Alors que la dette publique atteint des sommets et que la France est sous le coup d’une procédure pour déficit excessif de la part des instances européennes, de nombreux députés plaident pour l’abrogation de la réforme de 2023 relevant l’âge de départ à la retraite. Bien que cette réforme ne résolve qu’une partie des enjeux de financement, elle génère tout de même des économies essentielles pour la pérennité du système de retraites. L’abandonner reviendrait à renoncer à celles-ci, et risquerait de plonger davantage la France dans une crise budgétaire. Cette décision, au-delà des questions politiques ou financières, soulève également de nombreux problèmes techniques qui n’ont pas été anticipés.
Un cataclysme retraites à l’horizon ? Les impacts inattendus de la possible abrogation
Des conséquences immédiates et impactantes pour les retraités et les partenaires sociaux
A côté du relèvement de l'âge de départ, figurent dans la réforme Borne des mesures ayant amélioré les droits à la retraite de nombreux français et sanctuarisé le rôle des partenaires sociaux dans la gestion des retraites complémentaires. Si l’abrogation était votée, l'Institut de la Protection Sociale alerte sur trois situations qui devront être rapidement tranchées :
Cumul emploi-retraite libéralisé et nouveaux droits à pension :
La réforme Borne a introduit la possibilité pour les retraités ayant liquidé leur pension à taux plein de cumuler emploi et retraite tout en acquérant des droits supplémentaires grâce leurs nouvelles cotisations. Avec l'abrogation, quel sera le sort des 550 000 retraités actuellement en cumul emploi-retraite ? Risquent-ils de perdre ces droits supplémentaires pour lesquels ils avaient commencé à cotiser ?
Reconnaissance des familles nombreuses dans le calcul des droits à retraite de base des professions libérales :
Nouveauté, depuis la réforme Borne, les professions libérales avec trois enfants (jusqu’alors défavorisées) bénéficient désormais d'une bonification de 10% sur leur retraite de base. Ils sont ainsi alignés sur les autres catégories de travailleurs. Que deviendront ces droits en cas d'abrogation ? Devra-t-on demander aux bénéficiaires de rembourser les sommes déjà perçues ?

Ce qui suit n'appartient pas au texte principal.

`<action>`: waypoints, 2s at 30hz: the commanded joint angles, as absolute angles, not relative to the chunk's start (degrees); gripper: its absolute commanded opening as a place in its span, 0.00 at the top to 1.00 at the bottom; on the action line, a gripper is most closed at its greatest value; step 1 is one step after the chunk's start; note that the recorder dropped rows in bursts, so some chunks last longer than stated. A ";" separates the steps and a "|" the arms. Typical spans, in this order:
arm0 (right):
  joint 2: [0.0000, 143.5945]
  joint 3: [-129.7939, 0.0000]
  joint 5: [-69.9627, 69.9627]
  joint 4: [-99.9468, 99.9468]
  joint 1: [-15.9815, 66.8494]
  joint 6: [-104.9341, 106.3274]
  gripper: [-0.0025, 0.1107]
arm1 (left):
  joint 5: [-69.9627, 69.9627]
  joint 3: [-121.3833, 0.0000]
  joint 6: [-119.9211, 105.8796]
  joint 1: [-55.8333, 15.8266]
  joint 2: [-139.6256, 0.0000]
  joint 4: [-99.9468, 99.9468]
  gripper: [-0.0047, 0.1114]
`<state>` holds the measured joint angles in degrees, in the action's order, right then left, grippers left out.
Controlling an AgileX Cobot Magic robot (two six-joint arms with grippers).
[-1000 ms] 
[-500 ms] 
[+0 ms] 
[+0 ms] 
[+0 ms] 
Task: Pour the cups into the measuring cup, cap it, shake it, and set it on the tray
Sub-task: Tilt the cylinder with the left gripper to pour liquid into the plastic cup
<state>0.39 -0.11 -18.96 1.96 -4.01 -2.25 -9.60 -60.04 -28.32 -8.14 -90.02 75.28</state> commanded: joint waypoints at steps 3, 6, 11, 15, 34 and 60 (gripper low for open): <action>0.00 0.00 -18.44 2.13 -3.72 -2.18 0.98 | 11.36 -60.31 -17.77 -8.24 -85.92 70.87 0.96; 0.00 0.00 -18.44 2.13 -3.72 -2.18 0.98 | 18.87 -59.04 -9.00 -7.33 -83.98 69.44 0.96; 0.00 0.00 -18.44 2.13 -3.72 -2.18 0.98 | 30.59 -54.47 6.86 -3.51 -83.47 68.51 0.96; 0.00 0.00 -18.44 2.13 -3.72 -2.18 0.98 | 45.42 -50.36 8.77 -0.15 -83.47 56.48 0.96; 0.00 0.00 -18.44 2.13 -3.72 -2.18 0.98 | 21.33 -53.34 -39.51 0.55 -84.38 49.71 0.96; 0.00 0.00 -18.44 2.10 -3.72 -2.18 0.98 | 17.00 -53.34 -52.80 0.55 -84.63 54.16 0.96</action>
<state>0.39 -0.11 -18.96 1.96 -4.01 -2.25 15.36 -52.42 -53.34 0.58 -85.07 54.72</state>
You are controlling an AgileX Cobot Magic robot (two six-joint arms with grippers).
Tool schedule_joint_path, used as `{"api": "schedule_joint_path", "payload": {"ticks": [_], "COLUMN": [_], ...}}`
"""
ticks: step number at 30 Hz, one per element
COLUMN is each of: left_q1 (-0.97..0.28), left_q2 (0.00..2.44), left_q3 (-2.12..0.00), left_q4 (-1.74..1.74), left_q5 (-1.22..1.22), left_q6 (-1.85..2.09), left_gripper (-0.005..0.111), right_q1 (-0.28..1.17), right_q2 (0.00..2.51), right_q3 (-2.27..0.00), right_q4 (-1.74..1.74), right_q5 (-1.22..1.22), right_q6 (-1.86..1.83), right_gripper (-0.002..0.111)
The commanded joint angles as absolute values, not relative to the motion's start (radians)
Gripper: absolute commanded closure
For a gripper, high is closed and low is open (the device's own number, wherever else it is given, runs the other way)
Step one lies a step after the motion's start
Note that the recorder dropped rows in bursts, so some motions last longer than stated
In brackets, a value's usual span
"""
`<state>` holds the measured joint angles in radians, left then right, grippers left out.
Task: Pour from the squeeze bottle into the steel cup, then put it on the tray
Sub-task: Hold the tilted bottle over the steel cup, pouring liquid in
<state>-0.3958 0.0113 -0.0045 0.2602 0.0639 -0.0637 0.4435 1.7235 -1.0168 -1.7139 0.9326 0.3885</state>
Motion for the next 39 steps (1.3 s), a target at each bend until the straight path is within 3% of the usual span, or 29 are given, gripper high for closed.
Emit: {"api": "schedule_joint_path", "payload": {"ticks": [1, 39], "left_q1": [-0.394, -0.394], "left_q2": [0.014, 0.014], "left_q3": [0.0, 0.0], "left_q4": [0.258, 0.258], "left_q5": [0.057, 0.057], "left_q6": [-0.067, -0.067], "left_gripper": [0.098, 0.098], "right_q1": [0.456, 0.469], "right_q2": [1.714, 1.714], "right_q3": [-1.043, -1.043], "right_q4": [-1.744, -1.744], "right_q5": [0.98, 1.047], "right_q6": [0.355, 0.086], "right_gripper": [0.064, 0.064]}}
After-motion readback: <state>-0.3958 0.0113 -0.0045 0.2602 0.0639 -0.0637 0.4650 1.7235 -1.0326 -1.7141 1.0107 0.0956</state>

Sanctuarisation du rôle des partenaires sociaux :
La réforme de 2023 a confirmé l'autonomie des partenaires sociaux dans la gestion des retraites complémentaires. Ces régimes sont d’ailleurs mieux gérés que ceux pilotés par l'État. Avec le projet de retraite universelle, l'État avait tenté à plusieurs reprises de récupérer les réserves de ces régimes complémentaires. Avec l'abrogation de la réforme, quelle position les pouvoirs publics tiendront-ils à l'égard des partenaires sociaux pour garantir leur autonomie ?
Ces trois exemples illustrent parfaitement les répercussions que cette abrogation causerait, en déstabilisant les retraités et en fragilisant le rôle des partenaires sociaux. Elle risquerait d'entraîner de nombreux effets de bord, probablement insoupçonnés. En outre, la première conséquence serait un alourdissement immédiat de la situation financière de la France. Avec un déficit de l’État de plus de 20% chaque année, une dette de près de 3 228 milliards d'euros et une procédure pour déficit excessif engagé par les instances européennes, la France ne peut plus se permettre de prendre de tels risques.
Face à cette situation, l’Institut de la Protection Sociale demande que les propositions d’abrogation soient abandonnées. Il est crucial de concentrer les efforts sur la sécurisation du financement des retraites pour garantir un système juste et pérenne, plutôt que de se lancer dans des réformes à courte vue.